Per U.S. law, the beneficiary is prohibited from participating in the advertisement process for the PERM application. Typically, U.S. employers post multiple advertisements for the job opportunity in local and national newspapers, on the employers’ own website, and on job search websites.
As the beneficiary, you cannot play any role in placing any of the advertisements. For example, let’s say that your employer is placing an advertisement in The New York Times newspaper. Because you are the beneficiary, you cannot draft the advertisement or contact The New York Times for information on how to place the advertisement.
Additionally, U.S. law prohibits the beneficiary of a PERM application from paying for (or reimbursing the employer for) any part of the application, including but not limited to attorney fees and the costs of the advertisements. If the DOL discovers that the beneficiary has paid for any of the PERM costs, the DOL can impose heavy fines and other penalties against the employer. The DOL will also deny the PERM application in this situation.
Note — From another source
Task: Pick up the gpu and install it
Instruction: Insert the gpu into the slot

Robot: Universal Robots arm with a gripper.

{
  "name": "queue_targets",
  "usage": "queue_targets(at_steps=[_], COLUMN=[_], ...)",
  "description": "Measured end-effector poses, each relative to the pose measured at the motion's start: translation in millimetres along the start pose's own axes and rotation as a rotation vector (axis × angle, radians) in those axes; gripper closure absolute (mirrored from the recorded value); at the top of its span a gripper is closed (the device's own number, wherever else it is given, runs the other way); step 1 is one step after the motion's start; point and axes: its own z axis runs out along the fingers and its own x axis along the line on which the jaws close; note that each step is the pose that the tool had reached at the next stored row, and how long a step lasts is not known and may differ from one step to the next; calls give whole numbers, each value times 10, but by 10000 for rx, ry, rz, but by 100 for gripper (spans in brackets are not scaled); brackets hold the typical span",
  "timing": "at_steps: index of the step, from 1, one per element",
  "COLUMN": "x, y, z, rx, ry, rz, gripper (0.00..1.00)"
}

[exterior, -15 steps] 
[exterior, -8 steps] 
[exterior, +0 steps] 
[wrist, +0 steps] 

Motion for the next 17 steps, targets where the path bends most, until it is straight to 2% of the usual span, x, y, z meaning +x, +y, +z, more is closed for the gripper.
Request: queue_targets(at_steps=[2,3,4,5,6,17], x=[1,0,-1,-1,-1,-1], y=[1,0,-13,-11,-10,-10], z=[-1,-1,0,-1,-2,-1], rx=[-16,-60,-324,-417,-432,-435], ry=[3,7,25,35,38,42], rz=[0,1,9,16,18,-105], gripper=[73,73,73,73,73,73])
While it may seem that the beneficiary is not included in any part of the PERM process, that is not strictly true. The beneficiary can participate in the process passively, by providing the employer (and immigration attorney) with information such as the beneficiary’s employment and education credentials, job-related skills, etc. This information assists the employer and immigration attorney with devising the PERM strategy that is most likely to lead to an approval. Typically, the employer also asks the beneficiary to provide copies of educational degrees, transcripts, work experience verification letters, and other evidence to confirm that the beneficiary possesses the appropriate qualifications for the job opportunity.
Nothing in the U.S. law prohibits the beneficiary from participating in the PERM process in this fashion. In fact, it is a good practice for the beneficiary and employer to discuss the beneficiary’s qualifications at great length to ensure the process is successful.